WINE PAIRING: Gruner Veltliner
WHAT YOU GET: Something fried generally likes something clean, and crisp, but Gruner does double duty, playing up the flavors of the dish with its natural pepperiness.
Always good to have a soup at a big gathering—it’s filling, can be made ahead (typically)—and keeps bellies warm while you scramble to get other stuff prepped. Also this recipe makes it fairly easy to include any seafood that might feel left out—clams, mussels, scallops, monkfish, even our favorite orthropod, octopus. Another recipe all about purity of flavor, meaning the quality of the seafood and San Marzano tomatoes is key.
WINE PAIRING: Nero D’avola
WHAT YOU GET: Red wine with fish? Yes! Nero D’Avola is not hard to find and this Sicilian native red is great with this dish. It is medium bodied with a touch of spice with bright fruit notes. Chill it down before serving and watch your guests swoon.
Smelt—not the prettiest name, but a great fish for frying, and a common sight on the Feast of the Seven Fishes table. Some are small enough to be eaten whole, or you can butterfly and debone them. Don’t let the name freak you out: smelt have a rich, inoffensive taste that gets just the right compliment from a bit of crunch.
WINE PAIRING: Prosecco
WHAT YOU GET: If you’ve never experienced the joy of well-fried food and something sparkling, this’ll end your year right—fresh fruit and some floral notes, with bubbles and acidity to cut through the fried deliciousness. A palate cleanser as you pop smelt after smelt (you will).
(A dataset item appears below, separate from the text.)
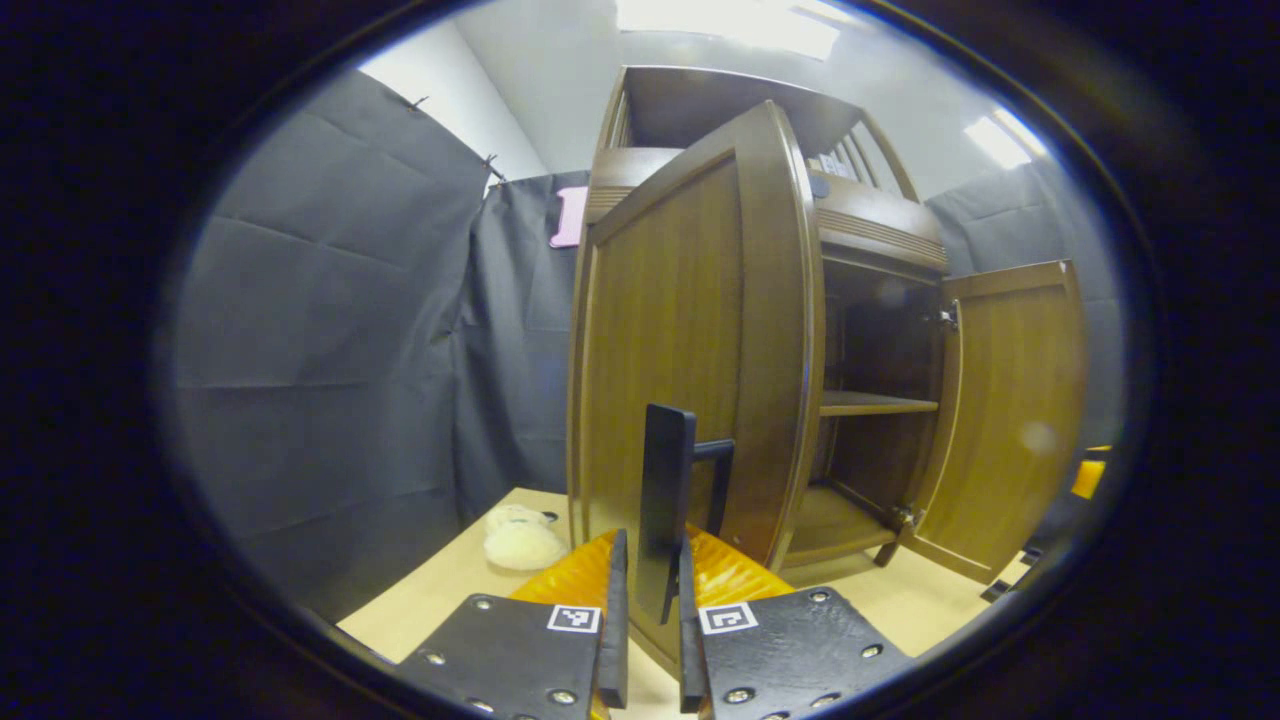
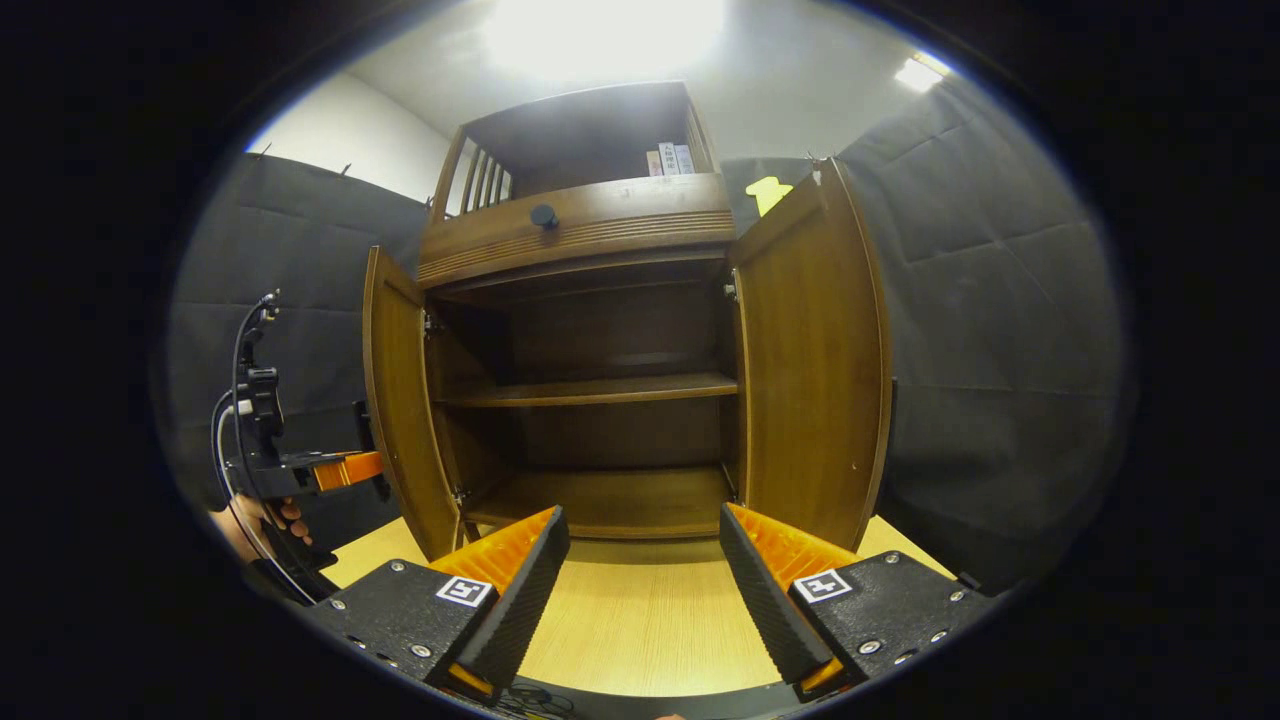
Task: Open the right door of the double-door shoe cabinet with the right hand, and open the left door with the left hand.
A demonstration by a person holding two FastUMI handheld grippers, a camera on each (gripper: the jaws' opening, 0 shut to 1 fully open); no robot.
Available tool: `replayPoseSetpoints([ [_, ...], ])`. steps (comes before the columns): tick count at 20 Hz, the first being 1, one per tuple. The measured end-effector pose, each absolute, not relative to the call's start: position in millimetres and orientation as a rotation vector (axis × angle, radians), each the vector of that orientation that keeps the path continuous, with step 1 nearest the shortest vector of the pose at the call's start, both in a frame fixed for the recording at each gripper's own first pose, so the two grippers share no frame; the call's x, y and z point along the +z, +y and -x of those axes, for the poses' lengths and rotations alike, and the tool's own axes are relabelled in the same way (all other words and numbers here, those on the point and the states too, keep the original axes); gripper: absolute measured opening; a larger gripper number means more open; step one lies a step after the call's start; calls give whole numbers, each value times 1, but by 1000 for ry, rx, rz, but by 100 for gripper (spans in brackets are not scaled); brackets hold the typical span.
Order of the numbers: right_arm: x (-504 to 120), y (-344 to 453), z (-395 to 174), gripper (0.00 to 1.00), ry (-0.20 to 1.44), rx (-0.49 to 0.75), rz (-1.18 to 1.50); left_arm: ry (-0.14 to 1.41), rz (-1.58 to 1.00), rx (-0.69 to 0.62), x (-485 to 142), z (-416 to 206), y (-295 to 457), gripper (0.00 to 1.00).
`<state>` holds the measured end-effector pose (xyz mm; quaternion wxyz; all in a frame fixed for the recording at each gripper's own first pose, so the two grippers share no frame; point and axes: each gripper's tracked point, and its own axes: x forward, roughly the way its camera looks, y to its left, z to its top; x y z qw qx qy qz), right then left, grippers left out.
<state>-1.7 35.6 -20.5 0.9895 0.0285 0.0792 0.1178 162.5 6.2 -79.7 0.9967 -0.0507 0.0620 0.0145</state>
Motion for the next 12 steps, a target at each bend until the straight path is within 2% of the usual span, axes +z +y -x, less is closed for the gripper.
replayPoseSetpoints([
  [3,-20,42,2,93,159,246,-60,119,102,67,-79,-153,24,21],
  [4,-21,45,3,94,161,251,-62,116,103,77,-78,-149,31,26],
  [9,-20,53,5,93,159,267,-45,114,90,148,-82,-130,72,20],
  [10,-21,55,7,93,159,270,-44,113,85,164,-81,-127,81,23],
  [11,-21,57,7,93,161,272,-44,111,80,181,-82,-124,90,20],
  [12,-21,60,8,94,162,276,-45,109,77,197,-82,-122,98,24],
])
Scungilli is the Italian word for a large marine snail (conch or whelk). So yes, this is some old-school cooking. But even if the prospect of using (and possibly prepping) big snails freaks you out, you’ll get major bonus points for authenticity. Plus, scungilli is pleasant, chewy, dense, even a bit sweet. And the salad is really about purity of flavor—just some parsley, celery, (really good) olive oil, garlic, salt, olives, lemon juice. A great way to lighten up the meal as courses pile, and pile, on.
WINE PAIRING: Soave
WHAT YOU GET: Snails are meaty, yet this is a salad, so go with a Soav,e a wine from the Veneto made from the native Garganega grape. Soave has a fun, crisp acidity that plays around with notes of citrus zest and subtle honey to match the sweet nature of the snails.
Pasta dishes are common for the Feast, not just because they’re Italian, but because pasta’s a great way to feature almost any kind of seafood, and the starch helps stretch out quantities. This is a super-simple version of an Italian shrimp pasta, with a light white wine sauce infused with garlic, lemon, and parsley.
WINE PAIRING: Verdicchio
WHAT YOU GET: A crisp, but complex wine from the Marche region, with fresh citrus but enough subtle fruit to compliment the sweetness of the shrimp.